"We were famous, but we were not rich," Bass explains before talking about how finances were mismanaged
Contrary to popular belief, Lance Bass wasn't raking in the cash during his NSYNC days.
During an appearance on SiriusXM's "The Jess Cagle Show," the 43-year-old NSYNC alum looked back at his time in the iconic '90s boy band and dispelled some common misconceptions about life as a pop superstar.
Bass revealed he wasn’t rolling in the dough as many would like to believe when he was asked about the benefits of "being rich and famous really young."

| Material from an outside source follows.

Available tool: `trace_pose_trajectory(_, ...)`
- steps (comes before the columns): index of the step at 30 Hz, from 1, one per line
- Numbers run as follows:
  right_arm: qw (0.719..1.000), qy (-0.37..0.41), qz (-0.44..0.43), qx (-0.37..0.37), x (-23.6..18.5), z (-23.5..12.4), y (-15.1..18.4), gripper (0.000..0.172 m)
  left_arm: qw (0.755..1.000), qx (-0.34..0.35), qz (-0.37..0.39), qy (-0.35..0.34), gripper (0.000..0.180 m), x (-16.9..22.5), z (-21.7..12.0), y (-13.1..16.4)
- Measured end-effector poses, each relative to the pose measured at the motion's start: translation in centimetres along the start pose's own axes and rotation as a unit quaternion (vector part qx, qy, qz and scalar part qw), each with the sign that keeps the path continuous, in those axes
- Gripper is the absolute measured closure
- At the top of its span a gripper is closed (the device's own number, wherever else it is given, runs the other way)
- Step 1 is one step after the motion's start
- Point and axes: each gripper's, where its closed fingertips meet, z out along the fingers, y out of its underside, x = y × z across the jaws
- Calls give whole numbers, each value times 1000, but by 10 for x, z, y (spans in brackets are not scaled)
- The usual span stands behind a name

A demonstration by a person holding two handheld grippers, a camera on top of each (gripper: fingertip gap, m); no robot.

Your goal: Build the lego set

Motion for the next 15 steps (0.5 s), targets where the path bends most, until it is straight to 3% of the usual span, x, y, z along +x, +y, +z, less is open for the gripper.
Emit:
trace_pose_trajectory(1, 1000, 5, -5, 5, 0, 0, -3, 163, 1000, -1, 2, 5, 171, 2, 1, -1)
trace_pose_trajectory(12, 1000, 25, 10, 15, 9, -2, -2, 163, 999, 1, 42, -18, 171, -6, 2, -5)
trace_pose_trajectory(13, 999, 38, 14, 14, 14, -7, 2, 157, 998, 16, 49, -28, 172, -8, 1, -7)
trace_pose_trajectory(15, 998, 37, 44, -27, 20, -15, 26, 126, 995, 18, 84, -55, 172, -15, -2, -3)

"Well, the worst thing is people thinking that we were rich, because we were not," he laughed. "We were famous, but we were not rich. I made way more money after NSYNC than I did during NSYNC."
Lou Pearlman, who along with Bass' band created many other boy bands of the era, was sued by several members of NSYNC as well as other groups, including the Backstreet Boys. Pearlman infamously perpetuated one of the largest Ponzi schemes in America; he was convicted of fraud in 2008 and died in prison at 62 years old in August 2016.
"He really took a majority of all of our stuff... [made] horrible, horrible deals," the singer said, referencing Pearlman.
In fact, the "Love Wrecked" star credited the other guys for keeping him grounded and sane throughout the ride.
"To do that, with those guys, it was incredible. And you had some of the best experiences ever. Obviously, it changed my life, led me to so many things I wanted to do in life... they're incredible, incredible guys," he gushed, adding that they formed a "great support system."
"I'm glad I was in a band because I had four of my brothers that kept you down to earth, right? If you said anything off the wall, they would just slap you down like, 'What did you just say?' But if you're a solo artist, you're always like, 'Yes, yes, yes.' You're the boss. That's it," Bass explained. "You kind of get this Michael Jackson syndrome of not knowing what reality is. But with a group, we had a great family unit around us, we were held down to earth."